Sadly this is not uncommon and the behaviours mentioned are sexual assault, whether physical or verbal.
“One of the most explicit times I was sexually assaulted was when me and a friend were stood at a bar, and I felt a guy literally push his hands in-between my legs from behind. I looked at my friend and she said ‘has that guy got his hand on your f****?’ and I said yes, he was doing the same to her!
“She punched him. The fact that just because I was wearing something where you could access somewhere so personal, this apparently gave that guy a valid reason to touch it made me feel really exposed and a bit sick.
“We felt thankful that neither of us would just take something like that – but worrying to think that some girls might have not known how to react in a situation like that (not that physical violence was the correct thing to do).
“Certain aspects have been normalised.
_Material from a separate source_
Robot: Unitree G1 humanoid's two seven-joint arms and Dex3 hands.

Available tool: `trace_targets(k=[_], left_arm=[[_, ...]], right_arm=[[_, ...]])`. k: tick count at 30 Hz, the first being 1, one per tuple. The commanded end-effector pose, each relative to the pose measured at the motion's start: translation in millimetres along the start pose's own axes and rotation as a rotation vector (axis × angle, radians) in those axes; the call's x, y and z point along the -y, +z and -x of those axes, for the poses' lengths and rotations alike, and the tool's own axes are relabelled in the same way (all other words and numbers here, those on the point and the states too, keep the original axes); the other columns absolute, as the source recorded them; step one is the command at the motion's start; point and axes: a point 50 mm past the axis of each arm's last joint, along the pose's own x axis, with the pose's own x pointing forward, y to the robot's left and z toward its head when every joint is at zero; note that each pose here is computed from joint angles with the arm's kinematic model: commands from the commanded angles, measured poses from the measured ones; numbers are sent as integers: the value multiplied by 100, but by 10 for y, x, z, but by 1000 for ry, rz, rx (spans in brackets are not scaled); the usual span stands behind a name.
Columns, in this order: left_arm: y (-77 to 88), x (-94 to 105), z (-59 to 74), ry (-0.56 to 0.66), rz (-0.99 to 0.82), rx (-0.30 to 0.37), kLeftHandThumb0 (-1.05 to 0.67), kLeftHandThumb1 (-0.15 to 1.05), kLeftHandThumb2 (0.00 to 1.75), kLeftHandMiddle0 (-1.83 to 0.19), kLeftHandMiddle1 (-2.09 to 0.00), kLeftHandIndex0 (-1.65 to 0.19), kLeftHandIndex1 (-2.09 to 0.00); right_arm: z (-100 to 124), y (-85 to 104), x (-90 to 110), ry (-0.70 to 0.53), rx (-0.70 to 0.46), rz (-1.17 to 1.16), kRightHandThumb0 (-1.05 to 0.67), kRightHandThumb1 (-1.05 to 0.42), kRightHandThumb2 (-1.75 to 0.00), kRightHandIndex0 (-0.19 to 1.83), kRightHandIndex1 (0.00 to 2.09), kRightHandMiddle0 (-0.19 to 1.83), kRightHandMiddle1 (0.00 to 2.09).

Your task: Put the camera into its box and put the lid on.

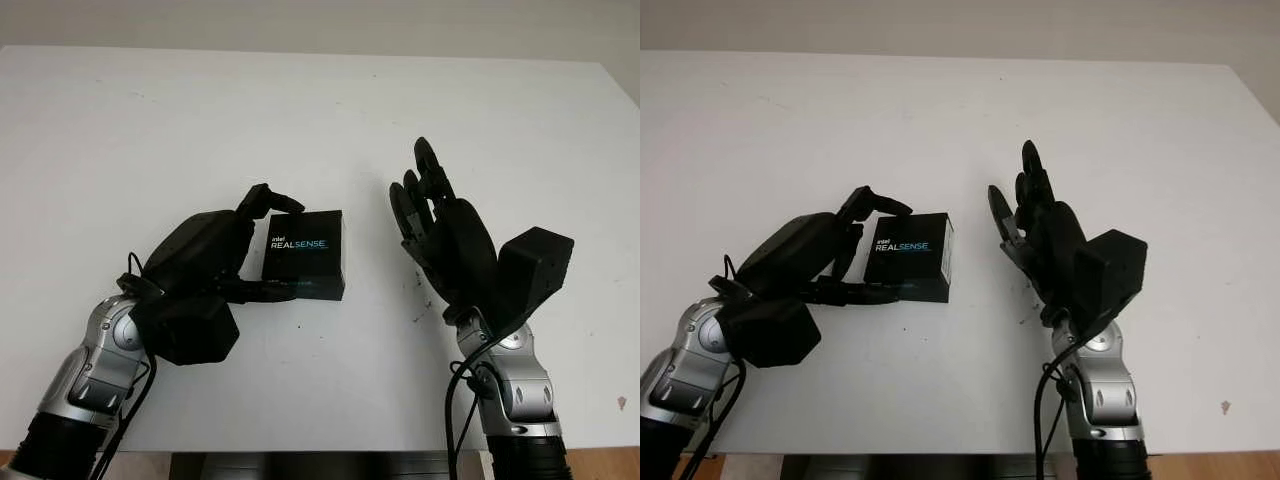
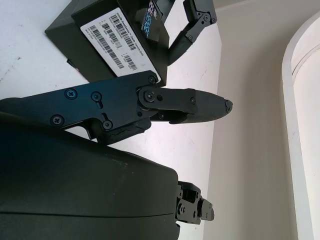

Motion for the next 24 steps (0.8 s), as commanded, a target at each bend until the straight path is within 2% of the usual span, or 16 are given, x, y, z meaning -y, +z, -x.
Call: trace_targets(k=[1,19,22,23,24], left_arm=[[121,-77,-51,20,-22,47,-41,105,24,-74,-209,-8,-182],[188,-88,-27,5,-52,28,-41,105,24,-73,-209,-10,-182],[184,-76,-21,12,-59,2,-43,105,23,-74,-209,-10,-179],[185,-75,-21,13,-86,-17,-44,105,20,-68,-209,-10,-177],[188,-78,-21,3,-122,-37,-49,105,18,-53,-209,-7,-167]], right_arm=[[20,-12,0,-5,0,-4,-57,-105,-41,-13,6,-10,6],[41,-20,-17,-3,-9,-13,-56,-105,-42,-15,5,-11,5],[45,-18,-14,-4,-9,-15,-55,-105,-42,-15,5,-11,5],[45,-17,-12,-3,-9,-16,-55,-105,-42,-15,5,-11,5],[45,-16,-10,-1,-9,-13,-55,-105,-42,-15,5,-11,5]])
There are certain clubs that I won’t even go to, just because I spend the majority of my night having to ward off unwanted attention – which sounds big-headed but isn’t, as I think most of these guys aren’t too concerned with who they’re giving attention to along as they are of the opposite sex.
“I think that a lot of people aren’t educated enough on sexual assault – me included. I think that because calling it that has such strong connotations I’d also hesitate to call some of my own experiences as sexual assault, which is probably me also adding into the problem.”